◆ **Requirement**
From the line with "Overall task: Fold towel" through the line with "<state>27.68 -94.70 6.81", inclusive, return each line of the data below exactly and leave the rest out.
==== Records for this task ====
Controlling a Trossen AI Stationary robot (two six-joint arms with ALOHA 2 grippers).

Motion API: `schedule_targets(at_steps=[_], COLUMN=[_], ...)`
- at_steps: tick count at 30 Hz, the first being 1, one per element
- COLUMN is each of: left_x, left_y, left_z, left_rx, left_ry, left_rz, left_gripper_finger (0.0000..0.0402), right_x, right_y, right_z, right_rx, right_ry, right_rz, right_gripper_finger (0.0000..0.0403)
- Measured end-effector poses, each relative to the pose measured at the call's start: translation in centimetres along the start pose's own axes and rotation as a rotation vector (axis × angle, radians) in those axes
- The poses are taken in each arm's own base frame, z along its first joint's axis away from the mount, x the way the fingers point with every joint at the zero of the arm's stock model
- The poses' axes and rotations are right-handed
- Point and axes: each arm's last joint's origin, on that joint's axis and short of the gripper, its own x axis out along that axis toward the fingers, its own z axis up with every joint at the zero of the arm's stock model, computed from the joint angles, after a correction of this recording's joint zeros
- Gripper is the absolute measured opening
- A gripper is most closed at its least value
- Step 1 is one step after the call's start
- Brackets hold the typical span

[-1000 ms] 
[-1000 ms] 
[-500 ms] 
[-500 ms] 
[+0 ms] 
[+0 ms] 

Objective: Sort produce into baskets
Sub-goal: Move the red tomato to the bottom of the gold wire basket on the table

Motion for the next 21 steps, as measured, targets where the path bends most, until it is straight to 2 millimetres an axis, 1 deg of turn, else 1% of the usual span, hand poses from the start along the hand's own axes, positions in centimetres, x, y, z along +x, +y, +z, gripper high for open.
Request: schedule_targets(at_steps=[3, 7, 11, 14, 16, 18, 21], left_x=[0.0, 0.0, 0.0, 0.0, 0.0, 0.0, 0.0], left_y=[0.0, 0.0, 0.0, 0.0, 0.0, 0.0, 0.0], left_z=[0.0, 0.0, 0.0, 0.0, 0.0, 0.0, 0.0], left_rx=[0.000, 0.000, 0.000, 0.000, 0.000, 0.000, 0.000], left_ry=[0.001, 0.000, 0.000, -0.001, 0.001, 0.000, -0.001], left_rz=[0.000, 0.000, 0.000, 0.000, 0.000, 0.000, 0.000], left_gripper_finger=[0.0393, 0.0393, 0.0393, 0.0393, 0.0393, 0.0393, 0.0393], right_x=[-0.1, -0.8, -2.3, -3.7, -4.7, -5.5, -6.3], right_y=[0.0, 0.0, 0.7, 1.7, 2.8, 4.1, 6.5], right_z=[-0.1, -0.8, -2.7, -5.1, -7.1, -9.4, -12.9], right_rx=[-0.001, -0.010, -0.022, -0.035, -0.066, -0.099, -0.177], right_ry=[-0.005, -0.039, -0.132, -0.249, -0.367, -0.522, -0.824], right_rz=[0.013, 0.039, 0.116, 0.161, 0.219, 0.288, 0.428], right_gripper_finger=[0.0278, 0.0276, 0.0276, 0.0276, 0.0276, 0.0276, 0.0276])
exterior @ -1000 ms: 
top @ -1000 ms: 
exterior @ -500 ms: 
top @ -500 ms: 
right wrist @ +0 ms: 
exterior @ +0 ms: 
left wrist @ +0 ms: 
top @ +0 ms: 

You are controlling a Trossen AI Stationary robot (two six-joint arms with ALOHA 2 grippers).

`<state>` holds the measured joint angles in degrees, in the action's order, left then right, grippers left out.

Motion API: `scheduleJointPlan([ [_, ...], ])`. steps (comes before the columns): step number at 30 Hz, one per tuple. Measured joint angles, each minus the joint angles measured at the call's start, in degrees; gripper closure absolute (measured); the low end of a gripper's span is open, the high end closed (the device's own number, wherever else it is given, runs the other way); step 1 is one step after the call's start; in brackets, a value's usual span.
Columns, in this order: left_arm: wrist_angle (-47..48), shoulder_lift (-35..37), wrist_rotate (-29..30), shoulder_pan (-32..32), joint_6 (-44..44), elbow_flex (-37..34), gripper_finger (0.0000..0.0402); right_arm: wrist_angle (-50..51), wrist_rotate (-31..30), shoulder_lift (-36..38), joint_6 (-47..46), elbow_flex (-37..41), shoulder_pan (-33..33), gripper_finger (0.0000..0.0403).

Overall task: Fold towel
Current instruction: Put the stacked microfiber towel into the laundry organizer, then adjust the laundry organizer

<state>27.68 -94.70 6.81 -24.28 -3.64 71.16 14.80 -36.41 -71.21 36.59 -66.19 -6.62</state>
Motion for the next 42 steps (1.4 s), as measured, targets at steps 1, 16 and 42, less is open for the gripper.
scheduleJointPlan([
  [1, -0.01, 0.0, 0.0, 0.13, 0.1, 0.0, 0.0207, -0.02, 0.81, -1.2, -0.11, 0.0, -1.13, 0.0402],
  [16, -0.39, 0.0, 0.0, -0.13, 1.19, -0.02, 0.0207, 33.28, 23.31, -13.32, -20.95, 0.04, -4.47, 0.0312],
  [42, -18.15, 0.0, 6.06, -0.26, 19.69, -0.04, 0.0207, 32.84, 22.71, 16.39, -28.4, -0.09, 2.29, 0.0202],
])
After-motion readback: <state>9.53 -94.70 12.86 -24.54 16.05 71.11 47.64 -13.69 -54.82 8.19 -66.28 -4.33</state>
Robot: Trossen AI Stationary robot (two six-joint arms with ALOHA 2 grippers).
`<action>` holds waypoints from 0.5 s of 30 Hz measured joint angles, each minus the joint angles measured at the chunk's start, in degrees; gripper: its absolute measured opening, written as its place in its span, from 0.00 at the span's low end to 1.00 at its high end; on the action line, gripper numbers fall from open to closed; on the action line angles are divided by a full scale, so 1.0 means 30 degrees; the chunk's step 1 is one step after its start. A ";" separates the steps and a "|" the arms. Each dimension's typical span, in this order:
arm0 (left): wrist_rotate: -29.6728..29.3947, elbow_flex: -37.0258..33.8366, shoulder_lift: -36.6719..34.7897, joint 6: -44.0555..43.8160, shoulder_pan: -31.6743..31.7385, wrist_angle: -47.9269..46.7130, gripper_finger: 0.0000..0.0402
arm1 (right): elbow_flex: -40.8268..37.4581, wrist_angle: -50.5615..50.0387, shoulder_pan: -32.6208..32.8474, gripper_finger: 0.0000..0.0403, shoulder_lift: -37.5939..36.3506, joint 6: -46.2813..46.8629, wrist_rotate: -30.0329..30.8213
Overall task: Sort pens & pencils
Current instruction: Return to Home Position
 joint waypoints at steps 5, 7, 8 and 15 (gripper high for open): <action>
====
◆ **Solution to this problem**
Overall task: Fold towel
Current instruction: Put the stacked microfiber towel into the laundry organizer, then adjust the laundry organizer

<state>27.68 -94.70 6.81 -24.28 -3.64 71.16 14.80 -36.41 -71.21 36.59 -66.19 -6.62</state>

This output requires nothing further.